Ensemble

Breathless Excitement

In the last of his reports from the 2019 Buxton Festival,
MIKE WHEELER listens to music by
Jean-Féry Rebel, Telemann, Marco Ucellini,
J S Bach, and an improvisation on 'La Folìa',
played by Improviso

 

Jean-Féry Rebel's Les Élémens opens with Baroque music's most startling dissonance - all seven notes of the D minor scale, if you're interested - representing primordial Chaos. The four players of Improviso - Fatima Lahham, recorders, Elin White, violin, Florence Petit, cello and Johan Löfving, theorbo - attacked it with gusto, before shading off into the gentle music that follows - Buxton Festival, Pavilion Arts Centre, Buxton, UK, 7 July 2019. The dance movements and genre pieces that followed all received elegantly-turned phrasing, with Lahham and White particularly nimble and vigorous in the chaconne representing Fire.

Antoine Watteau's drawing, possibly from circa 1710, of Jean-Féry Rebel (1666-1747)
Antoine Watteau's drawing, possibly from circa 1710, of Jean-Féry Rebel (1666-1747)
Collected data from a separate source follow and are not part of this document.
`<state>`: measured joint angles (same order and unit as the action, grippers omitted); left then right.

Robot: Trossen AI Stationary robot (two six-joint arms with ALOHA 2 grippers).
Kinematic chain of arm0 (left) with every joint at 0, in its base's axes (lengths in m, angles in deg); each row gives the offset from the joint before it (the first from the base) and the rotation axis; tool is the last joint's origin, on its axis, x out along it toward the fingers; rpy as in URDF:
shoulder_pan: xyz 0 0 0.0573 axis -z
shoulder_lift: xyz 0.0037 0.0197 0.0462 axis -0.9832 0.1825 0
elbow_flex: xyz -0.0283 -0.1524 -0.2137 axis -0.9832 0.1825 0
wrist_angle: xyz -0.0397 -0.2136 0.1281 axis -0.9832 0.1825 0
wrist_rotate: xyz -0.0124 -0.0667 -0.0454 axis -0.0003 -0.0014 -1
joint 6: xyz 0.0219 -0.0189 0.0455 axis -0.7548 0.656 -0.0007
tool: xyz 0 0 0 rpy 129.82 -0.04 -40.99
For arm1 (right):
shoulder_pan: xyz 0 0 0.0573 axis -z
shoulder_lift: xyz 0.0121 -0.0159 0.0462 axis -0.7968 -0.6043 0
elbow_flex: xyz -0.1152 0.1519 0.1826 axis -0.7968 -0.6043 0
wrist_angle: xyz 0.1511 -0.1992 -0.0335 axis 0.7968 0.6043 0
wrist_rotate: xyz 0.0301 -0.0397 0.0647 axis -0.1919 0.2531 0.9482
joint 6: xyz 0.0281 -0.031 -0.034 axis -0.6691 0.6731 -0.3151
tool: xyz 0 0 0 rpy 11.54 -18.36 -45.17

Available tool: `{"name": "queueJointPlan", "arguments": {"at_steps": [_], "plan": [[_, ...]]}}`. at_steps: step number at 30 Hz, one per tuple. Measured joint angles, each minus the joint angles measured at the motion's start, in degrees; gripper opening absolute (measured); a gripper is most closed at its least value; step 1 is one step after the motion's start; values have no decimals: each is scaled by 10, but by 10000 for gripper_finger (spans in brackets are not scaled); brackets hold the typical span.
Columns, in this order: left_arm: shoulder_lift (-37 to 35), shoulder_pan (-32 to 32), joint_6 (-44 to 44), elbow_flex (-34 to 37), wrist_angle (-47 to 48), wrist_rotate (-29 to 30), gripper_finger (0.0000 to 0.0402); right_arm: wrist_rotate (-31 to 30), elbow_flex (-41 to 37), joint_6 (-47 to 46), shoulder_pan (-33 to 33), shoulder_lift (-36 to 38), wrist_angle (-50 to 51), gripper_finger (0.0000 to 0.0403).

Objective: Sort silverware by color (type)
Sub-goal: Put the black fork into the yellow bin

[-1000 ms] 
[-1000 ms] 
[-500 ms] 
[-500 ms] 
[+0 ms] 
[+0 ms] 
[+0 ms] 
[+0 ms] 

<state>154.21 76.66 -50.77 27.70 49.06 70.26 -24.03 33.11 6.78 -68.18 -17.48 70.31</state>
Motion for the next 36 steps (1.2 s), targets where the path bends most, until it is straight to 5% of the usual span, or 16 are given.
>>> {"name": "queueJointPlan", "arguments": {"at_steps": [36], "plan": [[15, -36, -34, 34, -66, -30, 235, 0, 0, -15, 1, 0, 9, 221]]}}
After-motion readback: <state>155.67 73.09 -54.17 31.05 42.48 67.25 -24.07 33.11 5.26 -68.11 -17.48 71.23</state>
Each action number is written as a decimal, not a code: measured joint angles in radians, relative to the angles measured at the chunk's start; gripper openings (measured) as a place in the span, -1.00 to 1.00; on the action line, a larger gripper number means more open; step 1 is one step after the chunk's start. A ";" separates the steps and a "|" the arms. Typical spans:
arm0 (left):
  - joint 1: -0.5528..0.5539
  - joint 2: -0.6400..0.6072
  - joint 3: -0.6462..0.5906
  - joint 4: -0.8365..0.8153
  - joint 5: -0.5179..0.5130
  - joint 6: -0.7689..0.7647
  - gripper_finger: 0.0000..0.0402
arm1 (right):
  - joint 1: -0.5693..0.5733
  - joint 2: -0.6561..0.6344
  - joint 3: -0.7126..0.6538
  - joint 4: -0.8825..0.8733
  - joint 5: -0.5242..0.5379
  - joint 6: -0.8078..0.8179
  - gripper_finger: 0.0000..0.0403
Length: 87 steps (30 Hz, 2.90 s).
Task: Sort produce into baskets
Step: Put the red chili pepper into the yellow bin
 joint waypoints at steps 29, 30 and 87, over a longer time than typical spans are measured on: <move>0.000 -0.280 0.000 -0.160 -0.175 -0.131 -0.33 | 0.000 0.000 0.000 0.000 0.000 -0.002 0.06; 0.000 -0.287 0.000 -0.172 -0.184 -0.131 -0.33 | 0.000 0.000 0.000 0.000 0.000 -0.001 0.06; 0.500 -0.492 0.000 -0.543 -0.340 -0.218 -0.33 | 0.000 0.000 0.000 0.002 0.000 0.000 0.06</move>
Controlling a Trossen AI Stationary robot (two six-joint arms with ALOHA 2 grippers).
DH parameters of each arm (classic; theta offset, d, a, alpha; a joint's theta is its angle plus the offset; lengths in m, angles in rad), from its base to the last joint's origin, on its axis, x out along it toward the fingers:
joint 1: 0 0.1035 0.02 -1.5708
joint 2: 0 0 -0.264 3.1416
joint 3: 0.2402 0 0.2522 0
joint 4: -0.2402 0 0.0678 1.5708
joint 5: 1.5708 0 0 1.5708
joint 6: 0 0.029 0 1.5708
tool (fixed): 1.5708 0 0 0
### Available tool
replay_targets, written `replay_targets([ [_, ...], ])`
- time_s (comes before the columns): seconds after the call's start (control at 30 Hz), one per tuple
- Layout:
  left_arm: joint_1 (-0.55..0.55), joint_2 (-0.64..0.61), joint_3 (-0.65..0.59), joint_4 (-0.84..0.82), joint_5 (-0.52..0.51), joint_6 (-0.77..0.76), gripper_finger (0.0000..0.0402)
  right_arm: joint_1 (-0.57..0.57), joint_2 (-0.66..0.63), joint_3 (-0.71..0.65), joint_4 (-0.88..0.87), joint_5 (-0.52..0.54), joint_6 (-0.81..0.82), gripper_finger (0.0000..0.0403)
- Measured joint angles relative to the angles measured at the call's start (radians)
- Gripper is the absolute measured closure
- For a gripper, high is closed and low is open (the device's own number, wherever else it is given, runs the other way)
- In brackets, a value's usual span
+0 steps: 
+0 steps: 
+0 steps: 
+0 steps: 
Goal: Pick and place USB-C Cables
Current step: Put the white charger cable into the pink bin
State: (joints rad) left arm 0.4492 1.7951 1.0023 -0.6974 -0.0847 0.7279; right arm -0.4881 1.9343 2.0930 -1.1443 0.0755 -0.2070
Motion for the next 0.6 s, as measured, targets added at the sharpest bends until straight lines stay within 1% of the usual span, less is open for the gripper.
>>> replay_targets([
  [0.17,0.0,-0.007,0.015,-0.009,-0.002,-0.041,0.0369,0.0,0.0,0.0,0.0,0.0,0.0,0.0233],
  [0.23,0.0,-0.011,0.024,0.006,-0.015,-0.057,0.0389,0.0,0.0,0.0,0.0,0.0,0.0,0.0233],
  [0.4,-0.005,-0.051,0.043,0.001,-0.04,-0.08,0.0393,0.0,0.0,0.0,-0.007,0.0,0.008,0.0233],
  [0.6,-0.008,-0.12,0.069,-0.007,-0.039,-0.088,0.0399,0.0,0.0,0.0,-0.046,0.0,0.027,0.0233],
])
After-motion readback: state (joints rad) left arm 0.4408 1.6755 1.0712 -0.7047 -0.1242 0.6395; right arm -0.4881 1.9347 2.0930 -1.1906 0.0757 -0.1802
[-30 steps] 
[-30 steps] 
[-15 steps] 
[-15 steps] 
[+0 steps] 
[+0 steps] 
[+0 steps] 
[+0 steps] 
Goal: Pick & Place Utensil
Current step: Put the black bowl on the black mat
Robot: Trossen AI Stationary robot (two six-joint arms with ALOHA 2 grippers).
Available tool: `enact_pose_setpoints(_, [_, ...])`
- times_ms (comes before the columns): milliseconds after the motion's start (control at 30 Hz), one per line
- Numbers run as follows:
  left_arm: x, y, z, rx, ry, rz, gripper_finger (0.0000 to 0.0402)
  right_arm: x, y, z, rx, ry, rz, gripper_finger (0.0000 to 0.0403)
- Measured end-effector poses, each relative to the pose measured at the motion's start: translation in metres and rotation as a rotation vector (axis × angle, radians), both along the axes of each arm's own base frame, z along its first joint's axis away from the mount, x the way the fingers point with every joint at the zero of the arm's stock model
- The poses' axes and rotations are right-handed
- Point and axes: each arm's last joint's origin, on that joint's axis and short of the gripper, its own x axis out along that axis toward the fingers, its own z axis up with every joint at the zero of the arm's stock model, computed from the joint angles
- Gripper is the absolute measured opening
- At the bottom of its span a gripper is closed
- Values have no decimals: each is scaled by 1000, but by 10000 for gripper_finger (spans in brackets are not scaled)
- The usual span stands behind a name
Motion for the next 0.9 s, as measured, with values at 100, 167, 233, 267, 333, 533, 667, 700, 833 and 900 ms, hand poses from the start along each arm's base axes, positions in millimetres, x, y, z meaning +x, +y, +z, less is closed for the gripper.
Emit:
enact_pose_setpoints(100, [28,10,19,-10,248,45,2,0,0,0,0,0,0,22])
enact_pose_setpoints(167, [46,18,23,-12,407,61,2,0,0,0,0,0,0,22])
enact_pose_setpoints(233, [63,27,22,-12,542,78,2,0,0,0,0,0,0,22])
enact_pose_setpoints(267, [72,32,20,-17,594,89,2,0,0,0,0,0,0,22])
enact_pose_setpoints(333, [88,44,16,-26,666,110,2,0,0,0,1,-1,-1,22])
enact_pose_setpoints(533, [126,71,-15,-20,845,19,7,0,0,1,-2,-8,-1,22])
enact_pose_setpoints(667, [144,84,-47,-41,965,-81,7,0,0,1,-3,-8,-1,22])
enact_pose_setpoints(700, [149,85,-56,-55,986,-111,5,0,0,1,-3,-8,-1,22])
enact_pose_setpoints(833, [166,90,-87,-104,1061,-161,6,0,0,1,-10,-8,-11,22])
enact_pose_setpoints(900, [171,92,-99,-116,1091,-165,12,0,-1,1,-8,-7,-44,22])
It's a pity, then, that the group sprung a change to more than half the programme, with no prior announcement, and for no apparent reason. So instead of the advertised Vivaldi, they played a Trio Sonata in G minor by Telemann. Thoughtful accounts of the slow first and third movements were offset by a brisk second movement, full of showy virtuoso recorder writing, and the ending to the fourth movement was delightfully neat.

A sonata by Marco Ucellini was another change. In several short contrasting sections with no clear-cut division into separate movements, typical of mid-seventeenth-century Italian instrumental music, its shifting moods and styles were deftly navigated.

Then it was back to the advertised programme, with J S Bach's Trio Sonata, BWV 526, one of the six he composed for organ, imitating Italian originals, and which invite transcription for ensemble. Spirited, bubbly readings of the two outer movements enclosed beautifully soft playing in the central Largo.

Improviso. Photo © Bertrand Pichène
Improviso. Photo © Bertrand Pichène

The group takes its name from its explorations of improvisation techniques in baroque music, and which are a feature of its programmes. We were promised two improvisations; we got one, the concert ending with a collective improvisation on the dance tune 'La Folìa'. Starting slowly on theorbo, it steadily worked itself up into a frenzy of breathless excitement.